TLRs are also expressed by T cells. For instance, TLR ligands influence Treg development [115], either directly, since they are expressed on this T cell subset, or indirectly, when a Treg interacts with TLR-activated antigen presenting cells [116]. Treg cell activation or suppression, upon the stimulation of the TLR signaling pathway, is controlled by the type of TLR agonist and its ability to elicit antagonistic Th17 cell differentiation [115]. This feature is important, especially for diseases where Th17-type cytokines (IL-17A, IL-17F and IL-22) [115,117] have a prominent role, such as autoimmunity, chronic inflammation, and cancer.

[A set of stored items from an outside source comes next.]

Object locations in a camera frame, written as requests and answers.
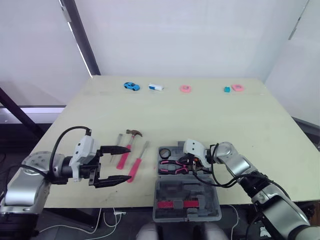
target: tape measure
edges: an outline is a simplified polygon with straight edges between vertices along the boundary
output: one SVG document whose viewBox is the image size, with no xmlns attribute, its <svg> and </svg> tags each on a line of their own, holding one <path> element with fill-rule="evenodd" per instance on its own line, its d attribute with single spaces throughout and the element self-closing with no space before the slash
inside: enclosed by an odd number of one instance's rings
<svg viewBox="0 0 320 240">
<path fill-rule="evenodd" d="M 167 160 L 171 156 L 171 151 L 168 148 L 159 149 L 159 155 L 162 159 Z"/>
</svg>

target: gray toolbox
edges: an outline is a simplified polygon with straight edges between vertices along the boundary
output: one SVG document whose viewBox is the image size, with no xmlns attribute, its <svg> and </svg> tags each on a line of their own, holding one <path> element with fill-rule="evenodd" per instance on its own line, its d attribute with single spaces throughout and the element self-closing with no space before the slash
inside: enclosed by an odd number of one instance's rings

In B cells, TLR signaling enhances antigen uptake through the upregulation of MHC molecules and cross-talk with T cells through the expression of costimulatory molecules, thus promoting the secretion of antigen-specific antibodies upon vaccination with antigens in combination with TLR ligands [118].
B cell responses can be divided into T cell-independent and T cell-dependent. T-cell-independent B cell responses are driven by innate-like B cells which express TLRs and respond to microbiota derived stimuli. In these cells, NF-kB signaling is induced upon the activation of both TLRs and B cell receptors and leads to the production of natural immunoglobulin (IgM) which protect against bacteria and viruses such as influenza [119]. T cell-dependent antibody responses are initiated by the engagement of the B cell receptor by the antigen presented on an antigen presenting cell and are modulated by cytokines that drive isotype class switching. Antibody responses, especially IgG2 in mice or IgG1 or IgG3 in humans, are determined by TLRs present on B cells (Table 1) [120].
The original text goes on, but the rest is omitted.